A completed agreement cannot be voided. If something needs to change after completion, you issue a replacement instead.


What signing actually is


The signing portal a counterparty sees


Signing on Creatures is typing your full legal name and ticking a consent checkbox. That typed name is the signature, and it has the same effect as a handwritten one. Before the Sign button turns on, the signer reads the document in a viewer, types their full legal name (rejected if it runs over 120 characters), confirms their email, and checks the required consent box.


At the moment they sign, Creatures records the evidence: the submitted name and email, the time, the IP address, the device (browser and system), the exact consent sentence they agreed to, and a SHA-256 fingerprint of the document. If the typed name or email does not match the name you expected for that slot, Creatures records an identity-discrepancy note for you. It does not block the signature; the typed name still binds. Signing is never silently changed or rejected for a small mismatch; it is signed and flagged.


The evidence and the immutable copy


This is why an e-signature on Creatures holds up. Every signed document carries:


  • A SHA-256 fingerprint: a unique code computed from the document's exact contents. If a single character changed, the code would change, so it is tamper-evident proof of precisely what was signed.
  • A "Signature record" appendix: added to the completed document, listing every signer with their submitted name, role, signed-at time (in UTC), email, IP address, device, and the consent sentence.


The point is a clean, durable record of exactly what was agreed, by whom, and from where. Both sides can view and download the finished document. If the agreement was linked to an animal, the completed copy also appears on that animal's record, visible to the parties only.



Each signing link is personal to one signer, single-use for the act of signing, and expires after 30 days. If you, the sender, void the agreement, or any signer declines, every outstanding link is revoked at once. What a signer sees if they open a link that is no longer good:


  • A link is needed: they opened the agreement's address without their personal link.
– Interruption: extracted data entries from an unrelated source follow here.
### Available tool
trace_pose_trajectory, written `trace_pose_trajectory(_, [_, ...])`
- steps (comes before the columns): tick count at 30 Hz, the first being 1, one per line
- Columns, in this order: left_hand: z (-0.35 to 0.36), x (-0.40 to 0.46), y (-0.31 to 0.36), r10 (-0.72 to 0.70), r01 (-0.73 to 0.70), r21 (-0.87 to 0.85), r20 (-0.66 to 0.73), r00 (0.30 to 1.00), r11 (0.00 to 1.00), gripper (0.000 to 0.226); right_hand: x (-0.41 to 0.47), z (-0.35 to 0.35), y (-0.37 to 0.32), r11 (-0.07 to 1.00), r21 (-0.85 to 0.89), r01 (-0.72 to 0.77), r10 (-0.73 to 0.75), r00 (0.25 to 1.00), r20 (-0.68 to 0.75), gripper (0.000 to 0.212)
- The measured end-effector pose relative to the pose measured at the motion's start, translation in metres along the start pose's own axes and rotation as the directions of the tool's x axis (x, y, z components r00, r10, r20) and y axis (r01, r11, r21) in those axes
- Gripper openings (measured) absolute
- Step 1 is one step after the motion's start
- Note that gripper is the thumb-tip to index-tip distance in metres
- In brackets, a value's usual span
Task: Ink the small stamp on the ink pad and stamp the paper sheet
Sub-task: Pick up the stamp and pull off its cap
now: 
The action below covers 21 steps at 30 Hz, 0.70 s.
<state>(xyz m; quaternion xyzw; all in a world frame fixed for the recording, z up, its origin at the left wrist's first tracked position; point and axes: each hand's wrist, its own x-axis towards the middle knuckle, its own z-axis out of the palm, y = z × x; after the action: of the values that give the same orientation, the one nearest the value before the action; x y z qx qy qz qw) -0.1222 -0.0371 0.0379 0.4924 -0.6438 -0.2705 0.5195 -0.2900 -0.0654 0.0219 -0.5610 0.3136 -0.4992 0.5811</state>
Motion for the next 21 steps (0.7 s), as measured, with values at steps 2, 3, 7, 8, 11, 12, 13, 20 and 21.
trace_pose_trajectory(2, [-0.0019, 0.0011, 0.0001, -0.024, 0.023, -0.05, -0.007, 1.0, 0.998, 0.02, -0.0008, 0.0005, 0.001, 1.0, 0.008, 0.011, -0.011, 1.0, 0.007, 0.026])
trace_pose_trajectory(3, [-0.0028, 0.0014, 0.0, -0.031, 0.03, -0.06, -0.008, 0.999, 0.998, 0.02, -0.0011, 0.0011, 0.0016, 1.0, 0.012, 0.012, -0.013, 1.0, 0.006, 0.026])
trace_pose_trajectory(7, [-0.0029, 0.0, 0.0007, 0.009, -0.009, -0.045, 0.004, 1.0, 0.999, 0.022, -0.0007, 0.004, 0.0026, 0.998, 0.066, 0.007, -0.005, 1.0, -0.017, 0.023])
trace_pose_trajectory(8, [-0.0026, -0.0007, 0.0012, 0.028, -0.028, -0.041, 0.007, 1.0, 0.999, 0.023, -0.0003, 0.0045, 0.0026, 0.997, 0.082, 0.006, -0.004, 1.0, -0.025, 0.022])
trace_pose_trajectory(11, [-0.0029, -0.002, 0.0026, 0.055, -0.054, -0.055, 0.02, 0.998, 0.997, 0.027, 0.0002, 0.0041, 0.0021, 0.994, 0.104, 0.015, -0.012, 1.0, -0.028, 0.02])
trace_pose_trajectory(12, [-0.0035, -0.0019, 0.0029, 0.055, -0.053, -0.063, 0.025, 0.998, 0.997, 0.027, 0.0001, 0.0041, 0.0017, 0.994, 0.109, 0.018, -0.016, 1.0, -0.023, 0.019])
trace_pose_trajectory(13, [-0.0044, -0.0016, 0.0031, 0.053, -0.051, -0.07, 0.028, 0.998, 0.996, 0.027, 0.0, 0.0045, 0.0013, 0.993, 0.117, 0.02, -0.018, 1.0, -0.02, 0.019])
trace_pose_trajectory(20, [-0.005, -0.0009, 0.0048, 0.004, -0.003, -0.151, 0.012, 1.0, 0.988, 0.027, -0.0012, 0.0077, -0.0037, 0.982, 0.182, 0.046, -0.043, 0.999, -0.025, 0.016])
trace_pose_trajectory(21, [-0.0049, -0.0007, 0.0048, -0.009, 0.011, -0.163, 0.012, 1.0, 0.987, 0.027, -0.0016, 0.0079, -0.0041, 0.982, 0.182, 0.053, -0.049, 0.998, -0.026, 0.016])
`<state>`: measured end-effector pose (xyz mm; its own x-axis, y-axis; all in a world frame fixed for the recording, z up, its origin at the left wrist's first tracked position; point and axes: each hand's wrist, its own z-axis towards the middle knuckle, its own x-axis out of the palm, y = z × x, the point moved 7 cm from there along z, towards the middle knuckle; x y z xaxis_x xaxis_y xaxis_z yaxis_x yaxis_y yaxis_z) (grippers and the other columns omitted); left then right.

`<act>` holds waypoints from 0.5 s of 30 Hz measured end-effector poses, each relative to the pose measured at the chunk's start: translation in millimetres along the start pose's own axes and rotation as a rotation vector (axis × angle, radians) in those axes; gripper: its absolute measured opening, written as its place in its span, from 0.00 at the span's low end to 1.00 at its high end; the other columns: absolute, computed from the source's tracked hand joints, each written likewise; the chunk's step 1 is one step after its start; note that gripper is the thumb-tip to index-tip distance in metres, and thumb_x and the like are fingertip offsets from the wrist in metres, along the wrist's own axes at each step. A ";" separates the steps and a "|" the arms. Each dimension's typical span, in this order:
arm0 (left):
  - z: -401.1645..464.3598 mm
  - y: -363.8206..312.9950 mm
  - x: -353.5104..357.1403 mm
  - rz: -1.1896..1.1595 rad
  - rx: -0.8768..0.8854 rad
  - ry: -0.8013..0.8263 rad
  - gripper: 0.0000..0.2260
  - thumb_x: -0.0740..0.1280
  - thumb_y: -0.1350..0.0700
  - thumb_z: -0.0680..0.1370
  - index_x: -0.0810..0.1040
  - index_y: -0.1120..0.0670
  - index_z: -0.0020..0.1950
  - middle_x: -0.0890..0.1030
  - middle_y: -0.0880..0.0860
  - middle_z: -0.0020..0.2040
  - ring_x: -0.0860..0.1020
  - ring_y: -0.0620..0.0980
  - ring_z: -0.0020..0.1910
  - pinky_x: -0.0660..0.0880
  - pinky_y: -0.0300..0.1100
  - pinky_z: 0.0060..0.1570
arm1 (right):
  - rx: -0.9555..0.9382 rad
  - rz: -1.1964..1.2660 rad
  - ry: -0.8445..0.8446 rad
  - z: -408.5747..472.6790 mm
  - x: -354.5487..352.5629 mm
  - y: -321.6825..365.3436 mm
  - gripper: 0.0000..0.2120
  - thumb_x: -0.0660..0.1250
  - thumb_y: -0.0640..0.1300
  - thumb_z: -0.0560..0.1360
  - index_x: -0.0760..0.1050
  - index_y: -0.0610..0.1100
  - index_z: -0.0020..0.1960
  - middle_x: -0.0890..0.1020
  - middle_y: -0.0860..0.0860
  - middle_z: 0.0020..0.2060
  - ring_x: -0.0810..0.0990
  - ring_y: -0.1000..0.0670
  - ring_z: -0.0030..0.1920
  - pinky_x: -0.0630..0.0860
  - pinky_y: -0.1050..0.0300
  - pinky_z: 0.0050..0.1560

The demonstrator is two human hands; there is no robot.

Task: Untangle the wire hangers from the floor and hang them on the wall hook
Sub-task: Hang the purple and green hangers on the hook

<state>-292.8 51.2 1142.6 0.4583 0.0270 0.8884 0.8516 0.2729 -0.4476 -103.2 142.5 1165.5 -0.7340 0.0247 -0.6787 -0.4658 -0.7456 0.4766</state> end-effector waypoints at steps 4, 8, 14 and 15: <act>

The bare address reveals nothing about the document.
  • The link expired: more than 30 days passed. They ask you for a fresh one.
  • No longer active: you voided or replaced the agreement.


Signing does not pay for anything


An agreement is a document, not a transaction. Issuing or signing one triggers no fee, no charge, and no payment of any kind. Even the {amount} field that can appear in a contract is plain descriptive text, not a charge. The only place an agreement touches money at all is the booking waiver, where a signed agreement can be required before a customer pays for a booking, and even then the agreement itself is free and the payment is the separate booking checkout. See Signing an agreement, and requiring one before a booking. If a document refers to sale money, that money is still held securely by Creatures under the normal marketplace protection; see How buying works: payments, held funds, and protection.


Where to find it


Everything lives under the Agreements tab in your dashboard: your templates, every agreement you have issued, and their current status. The tab shows a count of agreements you have sent that are still awaiting signatures or partially signed, so you can see at a glance what is outstanding.